» WHAT IS REQUIRED
Taking the data below, please print only the lines from the line holding "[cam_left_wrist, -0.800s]" to the line holding "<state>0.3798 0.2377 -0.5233", inclusive, with pictures omitted.

» RECORDS SUPPLIED
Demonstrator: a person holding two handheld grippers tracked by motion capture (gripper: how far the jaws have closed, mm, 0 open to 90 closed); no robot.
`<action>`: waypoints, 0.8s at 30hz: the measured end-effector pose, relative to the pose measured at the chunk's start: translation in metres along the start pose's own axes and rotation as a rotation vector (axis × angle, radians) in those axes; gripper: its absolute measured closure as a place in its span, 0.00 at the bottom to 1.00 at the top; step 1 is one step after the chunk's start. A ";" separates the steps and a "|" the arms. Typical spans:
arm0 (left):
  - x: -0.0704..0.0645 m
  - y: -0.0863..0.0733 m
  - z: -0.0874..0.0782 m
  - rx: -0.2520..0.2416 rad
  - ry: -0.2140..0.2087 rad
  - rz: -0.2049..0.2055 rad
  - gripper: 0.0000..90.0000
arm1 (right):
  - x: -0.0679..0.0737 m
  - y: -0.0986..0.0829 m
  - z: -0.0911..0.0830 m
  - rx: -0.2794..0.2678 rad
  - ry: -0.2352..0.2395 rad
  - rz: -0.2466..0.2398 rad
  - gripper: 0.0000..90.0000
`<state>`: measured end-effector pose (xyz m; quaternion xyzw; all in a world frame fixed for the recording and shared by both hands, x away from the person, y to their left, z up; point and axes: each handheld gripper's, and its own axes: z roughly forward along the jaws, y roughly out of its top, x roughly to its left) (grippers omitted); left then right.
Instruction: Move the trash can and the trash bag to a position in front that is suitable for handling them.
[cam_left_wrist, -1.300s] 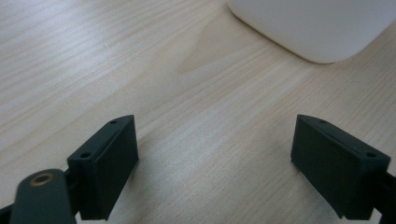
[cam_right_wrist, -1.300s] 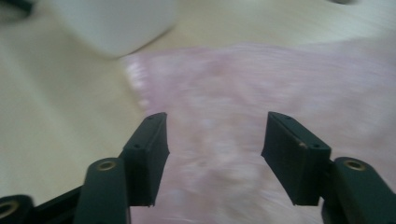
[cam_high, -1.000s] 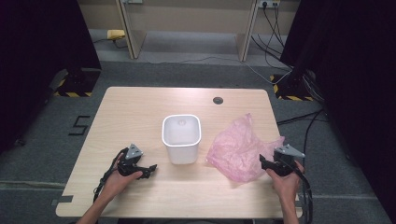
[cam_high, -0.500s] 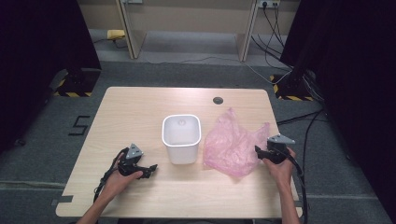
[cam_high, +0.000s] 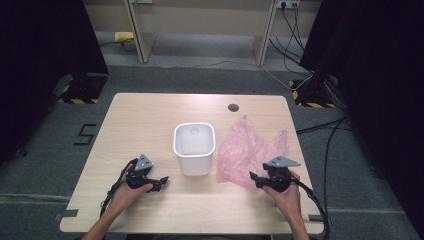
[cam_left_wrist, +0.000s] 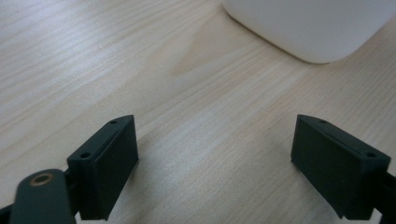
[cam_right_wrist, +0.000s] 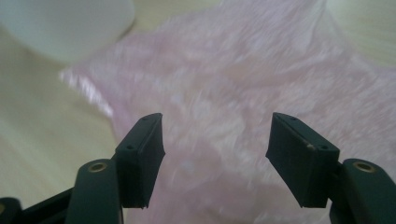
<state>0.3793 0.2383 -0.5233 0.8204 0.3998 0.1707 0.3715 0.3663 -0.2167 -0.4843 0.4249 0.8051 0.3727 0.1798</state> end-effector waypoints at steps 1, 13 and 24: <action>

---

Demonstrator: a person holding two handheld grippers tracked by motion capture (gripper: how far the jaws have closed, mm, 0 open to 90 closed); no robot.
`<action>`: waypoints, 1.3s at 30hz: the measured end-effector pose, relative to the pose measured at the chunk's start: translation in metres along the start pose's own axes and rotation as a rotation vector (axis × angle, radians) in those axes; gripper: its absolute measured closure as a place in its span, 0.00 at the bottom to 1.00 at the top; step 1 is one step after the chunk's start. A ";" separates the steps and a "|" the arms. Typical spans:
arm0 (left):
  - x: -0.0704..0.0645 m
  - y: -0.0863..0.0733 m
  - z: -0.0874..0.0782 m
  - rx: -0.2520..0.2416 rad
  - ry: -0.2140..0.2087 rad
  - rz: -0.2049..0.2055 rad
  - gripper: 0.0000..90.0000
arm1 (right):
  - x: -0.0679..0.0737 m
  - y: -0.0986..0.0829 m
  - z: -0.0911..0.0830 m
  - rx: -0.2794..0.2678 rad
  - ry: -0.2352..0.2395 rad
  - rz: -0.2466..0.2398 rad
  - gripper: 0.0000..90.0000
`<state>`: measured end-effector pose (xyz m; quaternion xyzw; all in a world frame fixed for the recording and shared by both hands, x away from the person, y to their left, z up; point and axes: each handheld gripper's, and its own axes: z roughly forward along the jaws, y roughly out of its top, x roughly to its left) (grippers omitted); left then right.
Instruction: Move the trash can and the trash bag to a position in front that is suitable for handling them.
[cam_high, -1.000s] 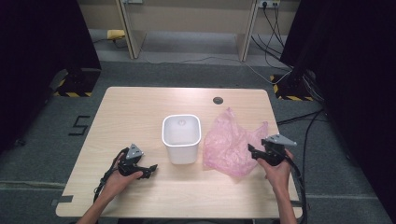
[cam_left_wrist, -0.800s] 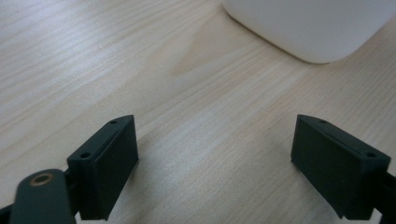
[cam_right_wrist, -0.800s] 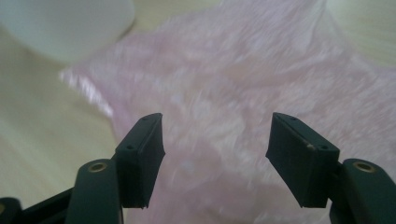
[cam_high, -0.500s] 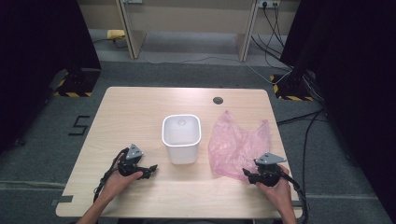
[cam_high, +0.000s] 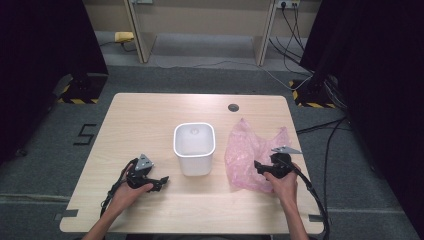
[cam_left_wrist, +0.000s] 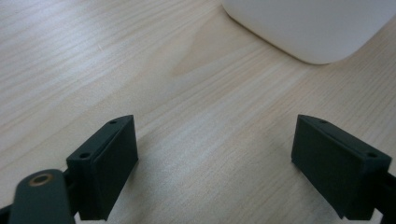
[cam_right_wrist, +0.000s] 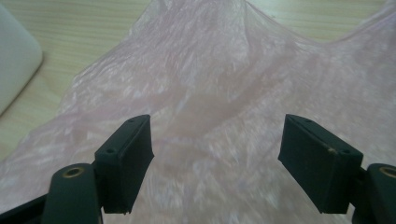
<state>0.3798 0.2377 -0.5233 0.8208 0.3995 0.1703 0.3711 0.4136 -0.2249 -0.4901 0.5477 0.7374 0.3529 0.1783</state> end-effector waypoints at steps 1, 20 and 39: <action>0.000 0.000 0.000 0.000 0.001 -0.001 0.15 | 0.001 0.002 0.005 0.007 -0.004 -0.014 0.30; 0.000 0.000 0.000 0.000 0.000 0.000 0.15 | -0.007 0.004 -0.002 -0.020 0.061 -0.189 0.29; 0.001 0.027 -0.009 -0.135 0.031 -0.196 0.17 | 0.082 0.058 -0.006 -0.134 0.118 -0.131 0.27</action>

» SOLUTION FOR THIS TASK
[cam_left_wrist, -0.800s] 
[cam_right_wrist, -0.800s] 
[cam_high, -0.500s] 
[cam_high, +0.000s] 
[cam_left_wrist, +0.000s] 
[cam_right_wrist, +0.000s] 
<state>0.3798 0.2377 -0.5233 0.8208 0.3995 0.1703 0.3711 0.4136 -0.2249 -0.4901 0.5477 0.7374 0.3529 0.1783</state> end-effector waypoints at steps 1, 20 and 39: <action>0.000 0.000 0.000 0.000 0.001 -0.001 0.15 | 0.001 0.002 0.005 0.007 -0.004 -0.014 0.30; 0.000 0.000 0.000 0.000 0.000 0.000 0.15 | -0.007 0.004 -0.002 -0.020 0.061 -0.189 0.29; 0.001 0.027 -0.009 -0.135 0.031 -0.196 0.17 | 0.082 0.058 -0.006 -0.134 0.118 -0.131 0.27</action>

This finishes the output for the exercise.